## Problem description
The string "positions" appears in some lines of the entries that follow; copy each such line.

## Information
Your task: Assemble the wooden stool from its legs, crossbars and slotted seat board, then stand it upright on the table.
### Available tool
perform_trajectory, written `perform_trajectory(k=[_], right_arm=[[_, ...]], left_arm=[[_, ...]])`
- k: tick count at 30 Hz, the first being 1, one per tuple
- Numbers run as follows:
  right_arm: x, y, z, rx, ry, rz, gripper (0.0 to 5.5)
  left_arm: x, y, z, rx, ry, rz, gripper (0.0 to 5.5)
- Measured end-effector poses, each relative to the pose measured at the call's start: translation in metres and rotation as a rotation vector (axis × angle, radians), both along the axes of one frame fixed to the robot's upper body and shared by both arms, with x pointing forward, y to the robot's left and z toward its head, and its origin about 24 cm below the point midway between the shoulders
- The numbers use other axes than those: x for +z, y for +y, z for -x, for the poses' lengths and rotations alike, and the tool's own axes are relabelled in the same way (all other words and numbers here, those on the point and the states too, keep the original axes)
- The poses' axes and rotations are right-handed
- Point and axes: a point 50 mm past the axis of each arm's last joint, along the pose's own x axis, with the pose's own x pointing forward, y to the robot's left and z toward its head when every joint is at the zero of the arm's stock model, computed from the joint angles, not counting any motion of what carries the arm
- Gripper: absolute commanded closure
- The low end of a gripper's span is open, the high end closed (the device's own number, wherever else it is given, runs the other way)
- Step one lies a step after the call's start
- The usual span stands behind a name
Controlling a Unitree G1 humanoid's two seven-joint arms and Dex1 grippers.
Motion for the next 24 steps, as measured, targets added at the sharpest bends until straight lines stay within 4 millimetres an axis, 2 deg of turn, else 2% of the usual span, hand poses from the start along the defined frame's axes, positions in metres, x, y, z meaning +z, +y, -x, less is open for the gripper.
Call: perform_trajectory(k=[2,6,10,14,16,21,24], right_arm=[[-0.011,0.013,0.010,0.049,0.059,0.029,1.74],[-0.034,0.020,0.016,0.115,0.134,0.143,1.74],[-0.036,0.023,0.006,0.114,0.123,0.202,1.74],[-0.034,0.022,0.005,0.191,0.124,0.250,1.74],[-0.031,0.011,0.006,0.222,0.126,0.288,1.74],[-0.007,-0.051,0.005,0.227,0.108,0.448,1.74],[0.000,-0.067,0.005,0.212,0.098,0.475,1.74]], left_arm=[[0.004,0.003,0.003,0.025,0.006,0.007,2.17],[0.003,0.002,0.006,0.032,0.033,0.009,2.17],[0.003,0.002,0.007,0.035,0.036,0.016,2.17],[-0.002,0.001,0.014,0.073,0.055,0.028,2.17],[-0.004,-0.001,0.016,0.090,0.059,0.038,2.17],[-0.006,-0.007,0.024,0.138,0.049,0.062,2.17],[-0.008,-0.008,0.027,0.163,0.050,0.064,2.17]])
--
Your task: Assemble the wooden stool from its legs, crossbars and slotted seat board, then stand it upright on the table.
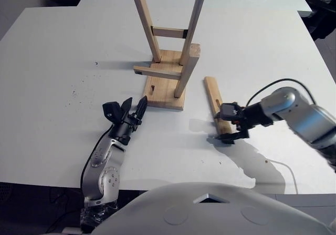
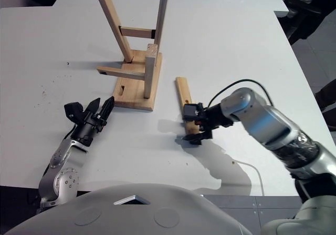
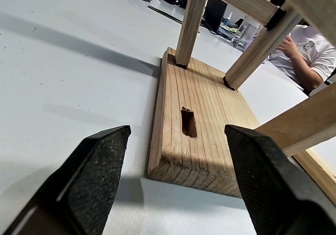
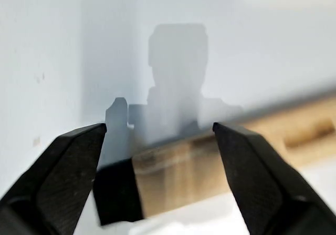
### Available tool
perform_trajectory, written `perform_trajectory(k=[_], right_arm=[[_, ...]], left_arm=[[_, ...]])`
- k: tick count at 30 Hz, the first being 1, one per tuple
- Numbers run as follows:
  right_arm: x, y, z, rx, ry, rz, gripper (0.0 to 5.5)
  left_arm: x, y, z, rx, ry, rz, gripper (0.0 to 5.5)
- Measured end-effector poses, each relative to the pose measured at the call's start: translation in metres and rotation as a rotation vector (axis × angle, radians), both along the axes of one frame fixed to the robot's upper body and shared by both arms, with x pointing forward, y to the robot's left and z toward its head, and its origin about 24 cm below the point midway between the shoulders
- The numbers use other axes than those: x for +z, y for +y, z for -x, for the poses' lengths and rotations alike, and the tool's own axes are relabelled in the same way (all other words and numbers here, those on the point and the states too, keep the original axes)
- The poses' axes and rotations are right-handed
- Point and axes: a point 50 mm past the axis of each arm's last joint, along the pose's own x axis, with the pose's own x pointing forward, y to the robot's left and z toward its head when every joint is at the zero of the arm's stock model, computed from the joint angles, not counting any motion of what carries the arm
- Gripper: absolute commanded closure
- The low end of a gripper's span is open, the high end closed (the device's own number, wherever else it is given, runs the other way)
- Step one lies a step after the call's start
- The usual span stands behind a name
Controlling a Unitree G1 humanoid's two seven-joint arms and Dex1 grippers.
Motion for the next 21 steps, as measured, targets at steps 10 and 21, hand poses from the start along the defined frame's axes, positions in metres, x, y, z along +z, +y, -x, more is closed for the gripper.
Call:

## Answer for this exercise
Motion for the next 24 steps, as measured, targets added at the sharpest bends until straight lines stay within 4 millimetres an axis, 2 deg of turn, else 2% of the usual span, hand poses from the start along the defined frame's axes, positions in metres, x, y, z meaning +z, +y, -x, less is open for the gripper.
Motion for the next 21 steps, as measured, targets at steps 10 and 21, hand poses from the start along the defined frame's axes, positions in metres, x, y, z along +z, +y, -x, more is closed for the gripper.

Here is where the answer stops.